## Data provided
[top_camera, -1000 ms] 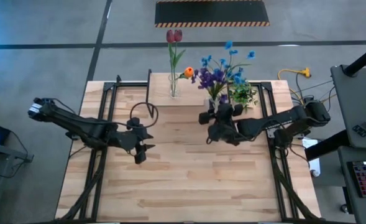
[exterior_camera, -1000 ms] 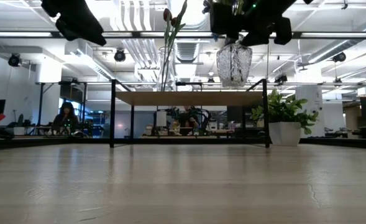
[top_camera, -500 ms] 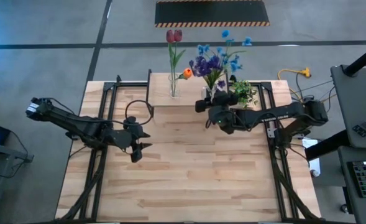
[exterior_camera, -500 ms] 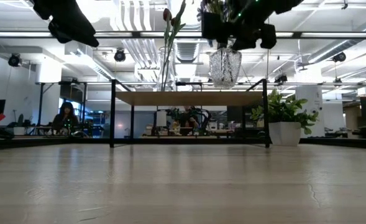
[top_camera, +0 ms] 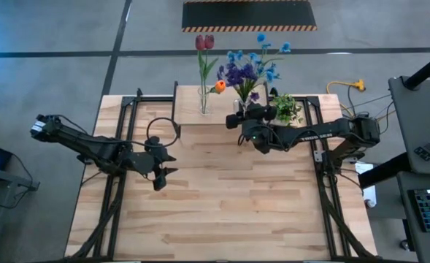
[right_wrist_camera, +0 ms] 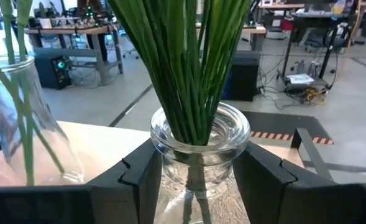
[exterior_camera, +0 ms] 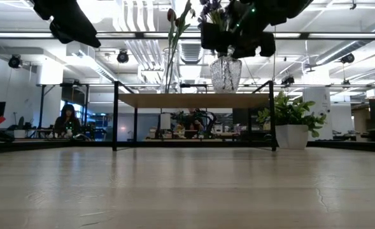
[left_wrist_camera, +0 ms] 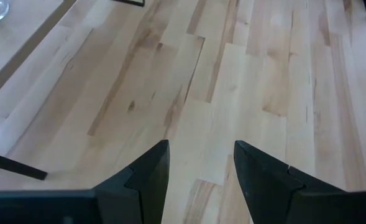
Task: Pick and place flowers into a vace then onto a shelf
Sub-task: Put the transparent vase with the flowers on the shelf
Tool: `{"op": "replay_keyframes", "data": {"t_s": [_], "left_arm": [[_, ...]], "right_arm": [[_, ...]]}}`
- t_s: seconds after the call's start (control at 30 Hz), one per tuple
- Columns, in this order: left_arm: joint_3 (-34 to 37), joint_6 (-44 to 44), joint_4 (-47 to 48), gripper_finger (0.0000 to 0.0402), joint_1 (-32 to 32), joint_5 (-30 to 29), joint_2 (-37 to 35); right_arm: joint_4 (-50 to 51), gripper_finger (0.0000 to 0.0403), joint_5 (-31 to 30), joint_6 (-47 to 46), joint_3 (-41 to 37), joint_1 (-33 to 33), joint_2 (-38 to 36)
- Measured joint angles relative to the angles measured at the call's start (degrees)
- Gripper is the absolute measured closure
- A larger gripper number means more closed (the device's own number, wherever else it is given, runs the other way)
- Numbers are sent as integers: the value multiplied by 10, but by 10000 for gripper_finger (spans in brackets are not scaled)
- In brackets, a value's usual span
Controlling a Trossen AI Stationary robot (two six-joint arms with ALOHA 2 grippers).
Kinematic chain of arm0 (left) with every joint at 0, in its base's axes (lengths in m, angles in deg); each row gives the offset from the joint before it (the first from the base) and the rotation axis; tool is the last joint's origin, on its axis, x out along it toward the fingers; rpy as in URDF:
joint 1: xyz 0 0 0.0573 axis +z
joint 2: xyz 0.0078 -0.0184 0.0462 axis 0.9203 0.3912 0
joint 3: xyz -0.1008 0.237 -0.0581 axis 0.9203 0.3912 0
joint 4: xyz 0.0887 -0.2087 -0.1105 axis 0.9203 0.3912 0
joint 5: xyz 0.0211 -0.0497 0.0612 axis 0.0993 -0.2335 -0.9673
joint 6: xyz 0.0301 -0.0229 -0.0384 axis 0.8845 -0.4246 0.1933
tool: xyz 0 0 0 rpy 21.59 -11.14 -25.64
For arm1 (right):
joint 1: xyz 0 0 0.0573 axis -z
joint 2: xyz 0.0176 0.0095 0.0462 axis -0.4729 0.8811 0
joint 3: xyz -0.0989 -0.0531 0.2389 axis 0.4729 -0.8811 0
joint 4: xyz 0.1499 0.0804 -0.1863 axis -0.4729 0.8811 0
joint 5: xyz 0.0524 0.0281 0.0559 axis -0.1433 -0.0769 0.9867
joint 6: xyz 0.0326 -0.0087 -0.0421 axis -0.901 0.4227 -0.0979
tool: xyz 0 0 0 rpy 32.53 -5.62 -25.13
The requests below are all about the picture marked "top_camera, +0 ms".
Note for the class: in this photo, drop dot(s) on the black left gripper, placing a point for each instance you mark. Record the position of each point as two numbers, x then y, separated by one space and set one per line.
145 162

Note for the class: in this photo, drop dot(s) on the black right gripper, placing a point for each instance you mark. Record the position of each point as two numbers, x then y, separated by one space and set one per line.
255 115

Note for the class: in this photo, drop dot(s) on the tall clear glass vase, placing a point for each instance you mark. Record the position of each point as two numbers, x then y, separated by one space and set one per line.
204 106

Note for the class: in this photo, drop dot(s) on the blue artificial flower bunch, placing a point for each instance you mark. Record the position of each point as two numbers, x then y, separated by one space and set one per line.
269 75

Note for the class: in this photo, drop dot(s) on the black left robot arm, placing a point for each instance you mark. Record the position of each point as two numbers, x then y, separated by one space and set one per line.
90 144

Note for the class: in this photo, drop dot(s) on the purple artificial flower bunch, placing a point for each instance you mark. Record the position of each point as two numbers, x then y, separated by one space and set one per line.
236 76

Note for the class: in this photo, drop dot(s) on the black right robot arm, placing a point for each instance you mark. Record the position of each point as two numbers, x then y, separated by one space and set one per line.
328 133

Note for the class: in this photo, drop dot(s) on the grey desk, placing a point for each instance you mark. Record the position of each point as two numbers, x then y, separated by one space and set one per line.
415 124

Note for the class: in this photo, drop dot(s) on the artificial tulip stem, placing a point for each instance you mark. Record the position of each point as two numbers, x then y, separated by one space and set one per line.
204 42

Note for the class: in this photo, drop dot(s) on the green leafy plant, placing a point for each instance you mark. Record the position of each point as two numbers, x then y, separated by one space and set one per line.
287 109

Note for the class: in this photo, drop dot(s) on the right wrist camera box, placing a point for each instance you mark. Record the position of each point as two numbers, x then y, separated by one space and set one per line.
256 137

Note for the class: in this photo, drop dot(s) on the black hazard-striped floor mat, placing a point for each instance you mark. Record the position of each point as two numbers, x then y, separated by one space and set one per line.
247 14

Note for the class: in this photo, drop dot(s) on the round textured glass vase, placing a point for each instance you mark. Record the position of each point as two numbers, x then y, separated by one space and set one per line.
237 106

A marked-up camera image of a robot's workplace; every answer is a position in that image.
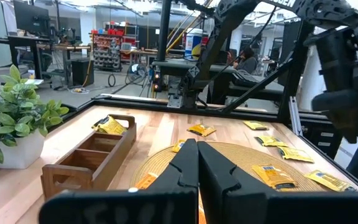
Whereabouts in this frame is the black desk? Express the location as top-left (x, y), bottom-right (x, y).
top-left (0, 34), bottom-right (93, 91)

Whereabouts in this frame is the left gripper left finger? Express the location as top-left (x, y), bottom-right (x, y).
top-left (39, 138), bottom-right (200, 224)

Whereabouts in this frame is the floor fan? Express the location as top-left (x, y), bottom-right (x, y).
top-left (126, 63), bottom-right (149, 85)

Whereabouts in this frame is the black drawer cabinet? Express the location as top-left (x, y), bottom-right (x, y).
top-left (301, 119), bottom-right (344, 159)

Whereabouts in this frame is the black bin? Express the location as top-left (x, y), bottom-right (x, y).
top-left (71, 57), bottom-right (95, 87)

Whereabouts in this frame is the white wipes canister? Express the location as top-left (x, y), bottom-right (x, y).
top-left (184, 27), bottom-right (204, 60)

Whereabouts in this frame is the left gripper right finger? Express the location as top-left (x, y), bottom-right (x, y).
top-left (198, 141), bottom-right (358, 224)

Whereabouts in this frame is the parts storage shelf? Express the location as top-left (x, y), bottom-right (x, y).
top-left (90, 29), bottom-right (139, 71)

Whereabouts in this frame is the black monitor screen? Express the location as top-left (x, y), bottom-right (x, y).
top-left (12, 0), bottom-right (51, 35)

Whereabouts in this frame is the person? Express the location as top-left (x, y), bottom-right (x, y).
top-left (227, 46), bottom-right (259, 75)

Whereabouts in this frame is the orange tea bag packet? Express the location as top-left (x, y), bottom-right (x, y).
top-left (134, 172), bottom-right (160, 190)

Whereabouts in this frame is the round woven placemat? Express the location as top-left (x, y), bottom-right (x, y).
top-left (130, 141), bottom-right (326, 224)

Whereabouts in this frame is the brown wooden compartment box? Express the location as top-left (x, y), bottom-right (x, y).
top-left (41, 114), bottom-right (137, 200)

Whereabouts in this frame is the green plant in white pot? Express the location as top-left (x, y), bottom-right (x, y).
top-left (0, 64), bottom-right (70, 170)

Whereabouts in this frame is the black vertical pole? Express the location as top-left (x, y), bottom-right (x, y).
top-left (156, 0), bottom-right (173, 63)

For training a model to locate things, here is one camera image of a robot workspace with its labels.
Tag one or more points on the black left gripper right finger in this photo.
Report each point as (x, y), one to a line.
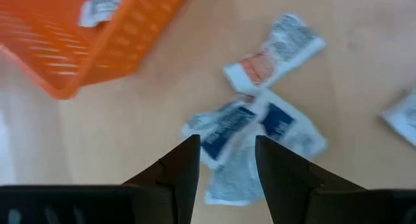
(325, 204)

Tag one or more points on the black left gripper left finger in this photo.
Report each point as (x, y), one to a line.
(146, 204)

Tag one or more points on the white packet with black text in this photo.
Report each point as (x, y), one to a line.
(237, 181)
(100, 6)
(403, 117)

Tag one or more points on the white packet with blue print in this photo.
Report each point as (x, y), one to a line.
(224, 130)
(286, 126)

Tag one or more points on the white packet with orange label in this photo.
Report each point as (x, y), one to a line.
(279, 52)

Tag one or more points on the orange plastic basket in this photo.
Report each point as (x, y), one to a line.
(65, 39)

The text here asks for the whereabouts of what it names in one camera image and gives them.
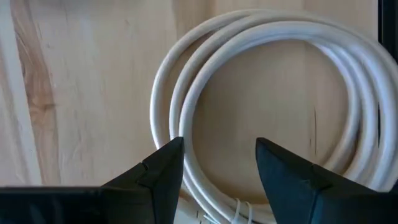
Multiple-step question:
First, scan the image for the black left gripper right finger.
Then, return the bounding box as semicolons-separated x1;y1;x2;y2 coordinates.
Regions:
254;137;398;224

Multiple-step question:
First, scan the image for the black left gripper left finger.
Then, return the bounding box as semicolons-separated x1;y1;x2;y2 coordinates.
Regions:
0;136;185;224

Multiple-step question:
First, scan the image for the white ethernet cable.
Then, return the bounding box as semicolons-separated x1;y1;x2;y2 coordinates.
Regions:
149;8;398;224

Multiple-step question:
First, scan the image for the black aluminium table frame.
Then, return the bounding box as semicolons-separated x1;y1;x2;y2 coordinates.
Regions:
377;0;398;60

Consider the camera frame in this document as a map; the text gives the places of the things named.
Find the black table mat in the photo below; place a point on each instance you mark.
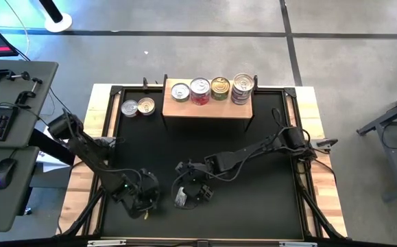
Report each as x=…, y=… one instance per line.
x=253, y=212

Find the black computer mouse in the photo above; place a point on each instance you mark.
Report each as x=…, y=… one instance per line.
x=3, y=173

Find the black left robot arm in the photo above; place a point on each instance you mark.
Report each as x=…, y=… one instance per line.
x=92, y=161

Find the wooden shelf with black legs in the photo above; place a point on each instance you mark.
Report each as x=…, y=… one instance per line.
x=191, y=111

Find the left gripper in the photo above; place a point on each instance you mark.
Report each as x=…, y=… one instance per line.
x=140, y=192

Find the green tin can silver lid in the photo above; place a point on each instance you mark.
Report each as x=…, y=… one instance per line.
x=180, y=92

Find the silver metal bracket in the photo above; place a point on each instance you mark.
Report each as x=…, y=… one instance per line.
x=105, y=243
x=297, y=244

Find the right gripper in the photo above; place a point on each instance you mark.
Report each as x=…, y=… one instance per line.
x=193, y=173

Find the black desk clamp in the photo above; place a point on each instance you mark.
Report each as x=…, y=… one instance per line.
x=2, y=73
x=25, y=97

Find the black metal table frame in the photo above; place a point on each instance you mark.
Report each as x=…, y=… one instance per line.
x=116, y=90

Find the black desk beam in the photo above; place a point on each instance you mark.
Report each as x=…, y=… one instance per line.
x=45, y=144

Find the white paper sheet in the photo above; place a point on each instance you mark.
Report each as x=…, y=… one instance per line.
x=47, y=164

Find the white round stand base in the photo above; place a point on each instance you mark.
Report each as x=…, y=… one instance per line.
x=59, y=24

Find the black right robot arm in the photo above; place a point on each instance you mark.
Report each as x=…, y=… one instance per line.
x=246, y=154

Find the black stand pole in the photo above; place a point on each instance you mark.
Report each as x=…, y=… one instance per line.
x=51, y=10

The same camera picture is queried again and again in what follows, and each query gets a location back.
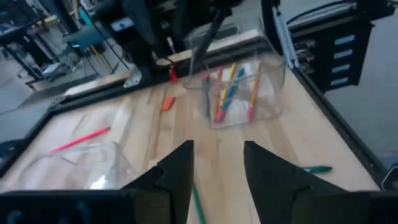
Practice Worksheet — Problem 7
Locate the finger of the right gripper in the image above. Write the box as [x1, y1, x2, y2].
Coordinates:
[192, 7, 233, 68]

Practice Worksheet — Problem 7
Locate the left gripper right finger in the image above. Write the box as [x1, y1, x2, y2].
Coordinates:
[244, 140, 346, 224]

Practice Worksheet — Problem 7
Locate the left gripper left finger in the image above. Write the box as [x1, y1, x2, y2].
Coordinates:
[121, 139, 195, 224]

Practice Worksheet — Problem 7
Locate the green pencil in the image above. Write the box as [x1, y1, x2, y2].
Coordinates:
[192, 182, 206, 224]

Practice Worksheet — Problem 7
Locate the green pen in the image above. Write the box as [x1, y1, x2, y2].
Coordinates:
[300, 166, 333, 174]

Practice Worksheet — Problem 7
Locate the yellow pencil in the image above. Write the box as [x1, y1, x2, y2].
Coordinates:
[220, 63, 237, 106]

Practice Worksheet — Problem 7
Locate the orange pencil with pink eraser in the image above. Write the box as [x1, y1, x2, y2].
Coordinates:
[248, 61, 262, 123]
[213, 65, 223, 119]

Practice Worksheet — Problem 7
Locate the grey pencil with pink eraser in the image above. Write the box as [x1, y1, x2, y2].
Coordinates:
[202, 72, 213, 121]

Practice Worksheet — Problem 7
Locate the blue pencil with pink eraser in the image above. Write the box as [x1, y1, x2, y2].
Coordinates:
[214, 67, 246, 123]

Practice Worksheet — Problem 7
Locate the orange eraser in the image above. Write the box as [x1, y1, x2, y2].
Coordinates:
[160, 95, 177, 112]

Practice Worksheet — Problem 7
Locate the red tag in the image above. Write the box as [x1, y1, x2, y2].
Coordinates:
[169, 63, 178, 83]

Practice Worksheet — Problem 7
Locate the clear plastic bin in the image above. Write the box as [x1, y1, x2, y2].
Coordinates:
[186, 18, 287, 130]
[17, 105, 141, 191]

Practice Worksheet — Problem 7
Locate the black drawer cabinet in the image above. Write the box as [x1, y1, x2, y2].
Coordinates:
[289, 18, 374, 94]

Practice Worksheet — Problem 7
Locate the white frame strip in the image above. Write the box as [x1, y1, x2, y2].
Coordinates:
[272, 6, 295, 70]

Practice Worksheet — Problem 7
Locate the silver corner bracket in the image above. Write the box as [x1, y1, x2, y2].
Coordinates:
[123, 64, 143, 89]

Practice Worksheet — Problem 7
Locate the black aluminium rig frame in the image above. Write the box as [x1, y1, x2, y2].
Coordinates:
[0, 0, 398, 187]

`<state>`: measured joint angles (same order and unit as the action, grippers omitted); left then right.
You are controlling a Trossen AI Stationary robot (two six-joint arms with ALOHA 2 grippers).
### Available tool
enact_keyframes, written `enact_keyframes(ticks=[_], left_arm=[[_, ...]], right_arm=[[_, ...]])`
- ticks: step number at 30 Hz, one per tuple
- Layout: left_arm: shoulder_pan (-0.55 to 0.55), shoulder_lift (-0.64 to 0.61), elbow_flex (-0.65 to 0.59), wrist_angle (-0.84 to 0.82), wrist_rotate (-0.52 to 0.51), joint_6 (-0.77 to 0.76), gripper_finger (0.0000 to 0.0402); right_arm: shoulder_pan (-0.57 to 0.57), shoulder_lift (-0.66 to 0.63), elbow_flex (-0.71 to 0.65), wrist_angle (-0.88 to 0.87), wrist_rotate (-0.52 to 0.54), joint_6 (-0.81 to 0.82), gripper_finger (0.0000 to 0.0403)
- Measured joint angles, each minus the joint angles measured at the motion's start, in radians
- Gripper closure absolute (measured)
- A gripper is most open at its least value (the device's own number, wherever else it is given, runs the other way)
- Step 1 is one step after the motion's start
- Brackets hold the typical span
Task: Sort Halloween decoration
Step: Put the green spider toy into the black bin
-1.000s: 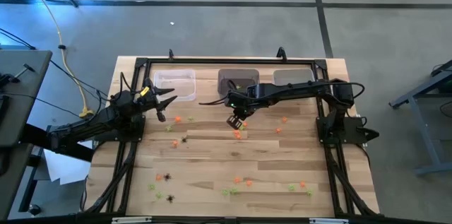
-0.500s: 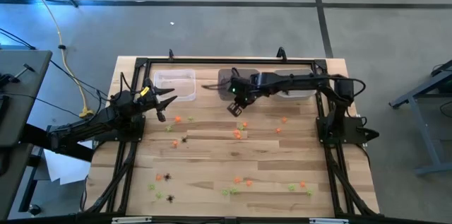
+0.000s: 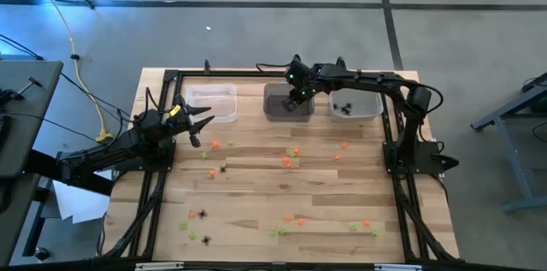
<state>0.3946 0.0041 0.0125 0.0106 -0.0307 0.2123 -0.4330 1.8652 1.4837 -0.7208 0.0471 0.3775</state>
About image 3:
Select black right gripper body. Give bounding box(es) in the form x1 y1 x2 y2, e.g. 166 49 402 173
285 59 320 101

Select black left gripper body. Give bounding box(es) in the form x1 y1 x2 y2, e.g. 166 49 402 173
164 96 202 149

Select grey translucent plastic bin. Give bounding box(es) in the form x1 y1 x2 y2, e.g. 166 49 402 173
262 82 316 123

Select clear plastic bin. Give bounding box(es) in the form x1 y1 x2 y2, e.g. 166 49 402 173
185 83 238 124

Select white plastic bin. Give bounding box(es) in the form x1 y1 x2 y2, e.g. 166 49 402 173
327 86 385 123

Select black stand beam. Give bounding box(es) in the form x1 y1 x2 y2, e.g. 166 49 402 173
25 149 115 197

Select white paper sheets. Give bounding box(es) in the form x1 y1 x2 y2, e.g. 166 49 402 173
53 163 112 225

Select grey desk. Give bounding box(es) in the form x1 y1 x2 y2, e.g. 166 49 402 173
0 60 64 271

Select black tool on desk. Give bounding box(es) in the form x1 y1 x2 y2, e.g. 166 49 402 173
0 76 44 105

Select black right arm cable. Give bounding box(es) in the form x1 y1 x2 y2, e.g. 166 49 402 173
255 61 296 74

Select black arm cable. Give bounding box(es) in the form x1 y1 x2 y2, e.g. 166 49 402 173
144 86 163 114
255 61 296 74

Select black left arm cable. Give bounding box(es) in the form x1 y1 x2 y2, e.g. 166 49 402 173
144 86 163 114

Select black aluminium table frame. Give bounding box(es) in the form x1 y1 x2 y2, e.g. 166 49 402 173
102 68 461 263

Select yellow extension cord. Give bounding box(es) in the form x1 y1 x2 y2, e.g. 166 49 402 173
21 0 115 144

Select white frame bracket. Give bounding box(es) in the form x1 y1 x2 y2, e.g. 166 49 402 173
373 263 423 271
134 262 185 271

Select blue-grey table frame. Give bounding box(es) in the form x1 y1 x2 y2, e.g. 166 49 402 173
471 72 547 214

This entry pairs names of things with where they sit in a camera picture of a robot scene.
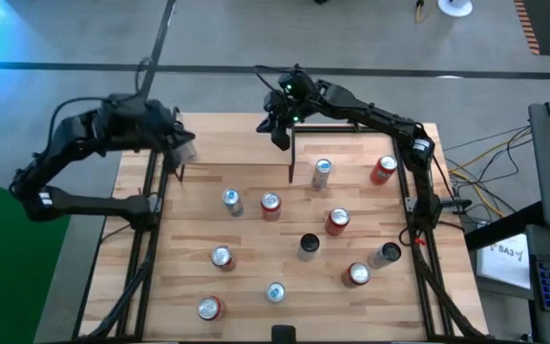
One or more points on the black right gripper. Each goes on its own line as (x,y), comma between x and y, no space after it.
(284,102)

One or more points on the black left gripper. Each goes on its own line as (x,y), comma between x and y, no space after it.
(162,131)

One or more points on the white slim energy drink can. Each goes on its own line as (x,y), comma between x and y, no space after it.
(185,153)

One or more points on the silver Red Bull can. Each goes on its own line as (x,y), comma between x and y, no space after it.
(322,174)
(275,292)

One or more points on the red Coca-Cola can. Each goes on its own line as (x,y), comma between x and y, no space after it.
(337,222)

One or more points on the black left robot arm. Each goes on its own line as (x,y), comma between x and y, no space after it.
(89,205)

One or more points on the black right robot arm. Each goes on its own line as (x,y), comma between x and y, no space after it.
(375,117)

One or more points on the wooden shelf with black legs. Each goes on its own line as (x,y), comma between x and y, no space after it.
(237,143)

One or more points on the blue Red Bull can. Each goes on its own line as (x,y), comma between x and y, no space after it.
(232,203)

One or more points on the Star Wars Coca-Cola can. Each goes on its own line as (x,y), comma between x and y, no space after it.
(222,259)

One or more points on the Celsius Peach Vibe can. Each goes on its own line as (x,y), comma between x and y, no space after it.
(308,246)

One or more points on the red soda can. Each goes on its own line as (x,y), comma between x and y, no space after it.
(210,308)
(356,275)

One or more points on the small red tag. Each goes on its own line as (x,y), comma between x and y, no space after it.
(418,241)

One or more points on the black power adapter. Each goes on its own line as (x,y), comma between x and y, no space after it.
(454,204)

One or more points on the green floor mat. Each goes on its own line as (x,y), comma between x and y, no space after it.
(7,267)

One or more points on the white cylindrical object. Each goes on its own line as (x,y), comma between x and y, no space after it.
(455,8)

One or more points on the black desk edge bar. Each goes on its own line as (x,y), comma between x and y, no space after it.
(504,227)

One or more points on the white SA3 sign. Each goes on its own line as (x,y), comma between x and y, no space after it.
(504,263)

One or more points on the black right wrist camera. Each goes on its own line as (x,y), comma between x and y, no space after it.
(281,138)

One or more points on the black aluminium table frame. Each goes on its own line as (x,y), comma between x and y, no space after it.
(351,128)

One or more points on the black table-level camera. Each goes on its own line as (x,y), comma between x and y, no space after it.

## Work to complete
Restate word for word each line from the top of the listing down to and including the line that holds "- Columns, in". Drop any pictures.

## Answer to this problem
[top_camera, -1000 ms] 
[exterior_camera, -1000 ms] 
[top_camera, -500 ms] 
[exterior_camera, -500 ms] 
[top_camera, +0 ms] 
[right_wrist_camera, +0 ms] 
[exterior_camera, +0 ms] 
[left_wrist_camera, +0 ms] 
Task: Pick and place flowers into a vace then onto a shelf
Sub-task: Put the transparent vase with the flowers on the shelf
Tool: `{"op": "replay_keyframes", "data": {"t_s": [_], "left_arm": [[_, ...]], "right_arm": [[_, ...]]}}`
- t_s: seconds after the call's start (control at 30 Hz), one per tuple
- Columns, in this order: left_arm: joint_3 (-34 to 37), joint_6 (-44 to 44), joint_4 (-47 to 48), gripper_finger (0.0000 to 0.0402), joint_1 (-32 to 32), joint_5 (-30 to 29), joint_2 (-37 to 35); right_arm: joint_4 (-50 to 51), gripper_finger (0.0000 to 0.0403), joint_5 (-31 to 30), joint_6 (-47 to 46), joint_3 (-41 to 37), joint_1 (-33 to 33), joint_2 (-38 to 36)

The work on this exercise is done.